Fine tuning through valence bond tautomerization of ancillary ligands in ruthenium(II) arene complexes for better anticancer activity and enzyme inhibition properties

Four new ruthenium arene PTA type complexes have been synthesized using substituted picolinamide derivatives as ancillary ligands and characterized by spectroscopic methods. In one of the complexes, the ancillary ligand has shown an unprecedented valence-bond tautomerization in the presence of an ammonium salt to act as a polar neutral donor ligand making the ligand more prone towards substitution. The same compound has shown remarkable antiproliferative activity against three cancer cell lines with GI50 values comparable to Adriamycin, a known therapeutic drug. Along with this it also strongly inhibits the action of thioredoxin reductase, which might be a probable reason for the enhanced proliferative action of the valence-bond tautomerized compound.

Discotic Organic Gelators in Ion Sensing, Metallogel Formation and Bioinspired Catalysis.

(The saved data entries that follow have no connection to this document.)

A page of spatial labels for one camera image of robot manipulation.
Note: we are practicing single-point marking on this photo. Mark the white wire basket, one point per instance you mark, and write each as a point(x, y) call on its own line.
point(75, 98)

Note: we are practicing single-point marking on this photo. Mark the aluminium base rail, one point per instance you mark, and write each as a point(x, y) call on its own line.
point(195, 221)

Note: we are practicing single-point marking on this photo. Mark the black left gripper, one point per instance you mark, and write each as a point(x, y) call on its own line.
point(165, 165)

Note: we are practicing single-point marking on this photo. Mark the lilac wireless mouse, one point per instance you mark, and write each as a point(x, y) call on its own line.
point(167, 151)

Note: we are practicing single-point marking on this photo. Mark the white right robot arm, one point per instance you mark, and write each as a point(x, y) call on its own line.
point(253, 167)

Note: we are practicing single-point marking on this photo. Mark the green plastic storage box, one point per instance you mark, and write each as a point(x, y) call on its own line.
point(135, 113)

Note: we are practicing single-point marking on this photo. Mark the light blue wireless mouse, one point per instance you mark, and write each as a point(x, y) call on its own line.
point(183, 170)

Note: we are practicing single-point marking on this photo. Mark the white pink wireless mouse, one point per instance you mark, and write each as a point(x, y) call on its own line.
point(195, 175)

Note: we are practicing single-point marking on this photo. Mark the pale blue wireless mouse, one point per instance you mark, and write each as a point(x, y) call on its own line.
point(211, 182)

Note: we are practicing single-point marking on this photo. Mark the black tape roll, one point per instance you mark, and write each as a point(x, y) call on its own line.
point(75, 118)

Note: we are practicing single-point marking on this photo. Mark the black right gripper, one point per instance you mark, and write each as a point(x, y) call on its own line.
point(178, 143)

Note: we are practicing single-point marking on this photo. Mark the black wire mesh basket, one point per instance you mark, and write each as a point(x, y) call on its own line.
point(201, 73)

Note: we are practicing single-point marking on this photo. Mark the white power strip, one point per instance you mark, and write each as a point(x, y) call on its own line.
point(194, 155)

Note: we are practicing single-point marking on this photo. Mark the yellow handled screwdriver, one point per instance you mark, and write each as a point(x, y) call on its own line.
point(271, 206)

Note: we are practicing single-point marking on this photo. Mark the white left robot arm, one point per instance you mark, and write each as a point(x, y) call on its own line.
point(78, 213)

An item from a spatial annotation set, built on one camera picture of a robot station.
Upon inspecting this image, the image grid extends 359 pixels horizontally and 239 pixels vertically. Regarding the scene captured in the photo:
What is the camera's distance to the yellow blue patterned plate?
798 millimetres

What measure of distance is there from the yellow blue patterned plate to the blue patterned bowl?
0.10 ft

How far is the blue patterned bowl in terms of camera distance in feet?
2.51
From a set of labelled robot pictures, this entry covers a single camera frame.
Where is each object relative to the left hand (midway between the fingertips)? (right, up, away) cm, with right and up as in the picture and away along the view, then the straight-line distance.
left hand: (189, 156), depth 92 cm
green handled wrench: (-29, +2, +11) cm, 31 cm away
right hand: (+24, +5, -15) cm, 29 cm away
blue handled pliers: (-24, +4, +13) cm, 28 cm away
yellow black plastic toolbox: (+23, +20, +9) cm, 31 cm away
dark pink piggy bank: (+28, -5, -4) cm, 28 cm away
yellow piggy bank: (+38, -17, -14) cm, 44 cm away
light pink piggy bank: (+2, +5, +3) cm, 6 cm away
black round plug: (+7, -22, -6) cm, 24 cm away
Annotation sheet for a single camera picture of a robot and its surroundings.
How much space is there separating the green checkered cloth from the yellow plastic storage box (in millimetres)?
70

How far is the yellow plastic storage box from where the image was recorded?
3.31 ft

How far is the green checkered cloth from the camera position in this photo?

Two organogelators G2 and G3 with a carboxamide group have been synthesized and characterized with different spectroscopic tools. Dimethylformamide or dimethyl sulfoxide solutions of both the compounds upon the addition of a minute quantity of water show the tendency to form gels. Supramolecular self-assembly for gel formation paves the way for aggregation-induced emission enhancement (AIEE) phenomena for both the gelator molecules. Introduction of metal ions in organogels strengthens the gel property without much affecting the fluorescence behavior. However, the introduction of Ag+, Fe2+, and Fe3+ ions in the G2 organogel separately results in total quenching of AIEE, making it possible to sense that particular cation in the gel state. The G3 organogel shows a similar behavior with the Fe2+ ion. Remarkably, other metallogels such as Ni(II)G2 and Co(II)G2 can sense sulfide ion and Cu(II)G2 can sense iodide ion by switching off the fluorescence even in multianalyte conditions. Furthermore, the copper-based metallogel Cu(II)G2 can be utilized as a catalyst and reaction medium for aerobic oxidation of catechol to quinone. To the best of our knowledge, this is the first attempt known so far to utilize a metallogel material for bioinspired catalysis such as catechol oxidation.